Task statement :: Each line of the data should be given again exactly.

Data excerpt ::
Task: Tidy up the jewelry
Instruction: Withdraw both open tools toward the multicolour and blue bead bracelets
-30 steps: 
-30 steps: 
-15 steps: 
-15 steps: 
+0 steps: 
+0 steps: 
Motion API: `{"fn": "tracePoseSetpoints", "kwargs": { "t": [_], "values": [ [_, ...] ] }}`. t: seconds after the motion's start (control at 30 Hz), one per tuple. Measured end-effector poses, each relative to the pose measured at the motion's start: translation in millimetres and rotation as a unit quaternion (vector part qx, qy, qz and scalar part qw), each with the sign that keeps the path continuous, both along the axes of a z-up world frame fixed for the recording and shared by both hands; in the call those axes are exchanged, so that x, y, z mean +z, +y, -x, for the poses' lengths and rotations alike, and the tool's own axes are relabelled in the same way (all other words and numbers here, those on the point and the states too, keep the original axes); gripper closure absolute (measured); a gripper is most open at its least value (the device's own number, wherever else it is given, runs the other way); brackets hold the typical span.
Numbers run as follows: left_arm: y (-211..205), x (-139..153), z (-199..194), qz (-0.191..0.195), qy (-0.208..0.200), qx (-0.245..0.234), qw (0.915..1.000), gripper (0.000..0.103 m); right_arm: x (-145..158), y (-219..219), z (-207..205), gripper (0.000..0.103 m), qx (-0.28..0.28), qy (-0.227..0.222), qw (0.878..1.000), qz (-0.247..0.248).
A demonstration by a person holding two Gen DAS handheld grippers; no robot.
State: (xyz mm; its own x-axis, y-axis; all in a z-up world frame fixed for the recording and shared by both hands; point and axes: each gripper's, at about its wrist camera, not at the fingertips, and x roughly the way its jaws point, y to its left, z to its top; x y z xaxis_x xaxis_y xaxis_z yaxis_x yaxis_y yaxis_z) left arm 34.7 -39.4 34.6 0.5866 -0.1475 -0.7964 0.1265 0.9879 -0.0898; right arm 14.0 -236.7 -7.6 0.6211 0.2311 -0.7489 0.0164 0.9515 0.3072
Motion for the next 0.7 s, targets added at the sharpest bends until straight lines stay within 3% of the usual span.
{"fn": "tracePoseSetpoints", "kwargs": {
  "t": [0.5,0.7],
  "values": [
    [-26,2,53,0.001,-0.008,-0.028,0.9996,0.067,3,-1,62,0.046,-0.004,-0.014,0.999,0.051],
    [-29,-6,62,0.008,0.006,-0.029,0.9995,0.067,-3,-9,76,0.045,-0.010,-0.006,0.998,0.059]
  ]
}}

Response ::
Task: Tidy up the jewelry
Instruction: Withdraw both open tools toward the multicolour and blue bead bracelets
-30 steps: 
-30 steps: 
-15 steps: 
-15 steps: 
+0 steps: 
+0 steps: 
Motion API: `{"fn": "tracePoseSetpoints", "kwargs": { "t": [_], "values": [ [_, ...] ] }}`. t: seconds after the motion's start (control at 30 Hz), one per tuple. Measured end-effector poses, each relative to the pose measured at the motion's start: translation in millimetres and rotation as a unit quaternion (vector part qx, qy, qz and scalar part qw), each with the sign that keeps the path continuous, both along the axes of a z-up world frame fixed for the recording and shared by both hands; in the call those axes are exchanged, so that x, y, z mean +z, +y, -x, for the poses' lengths and rotations alike, and the tool's own axes are relabelled in the same way (all other words and numbers here, those on the point and the states too, keep the original axes); gripper closure absolute (measured); a gripper is most open at its least value (the device's own number, wherever else it is given, runs the other way); brackets hold the typical span.
Numbers run as follows: left_arm: y (-211..205), x (-139..153), z (-199..194), qz (-0.191..0.195), qy (-0.208..0.200), qx (-0.245..0.234), qw (0.915..1.000), gripper (0.000..0.103 m); right_arm: x (-145..158), y (-219..219), z (-207..205), gripper (0.000..0.103 m), qx (-0.28..0.28), qy (-0.227..0.222), qw (0.878..1.000), qz (-0.247..0.248).
A demonstration by a person holding two Gen DAS handheld grippers; no robot.
State: (xyz mm; its own x-axis, y-axis; all in a z-up world frame fixed for the recording and shared by both hands; point and axes: each gripper's, at about its wrist camera, not at the fingertips, and x roughly the way its jaws point, y to its left, z to its top; x y z xaxis_x xaxis_y xaxis_z yaxis_x yaxis_y yaxis_z) left arm 34.7 -39.4 34.6 0.5866 -0.1475 -0.7964 0.1265 0.9879 -0.0898; right arm 14.0 -236.7 -7.6 0.6211 0.2311 -0.7489 0.0164 0.9515 0.3072
Motion for the next 0.7 s, targets added at the sharpest bends until straight lines stay within 3% of the usual span.
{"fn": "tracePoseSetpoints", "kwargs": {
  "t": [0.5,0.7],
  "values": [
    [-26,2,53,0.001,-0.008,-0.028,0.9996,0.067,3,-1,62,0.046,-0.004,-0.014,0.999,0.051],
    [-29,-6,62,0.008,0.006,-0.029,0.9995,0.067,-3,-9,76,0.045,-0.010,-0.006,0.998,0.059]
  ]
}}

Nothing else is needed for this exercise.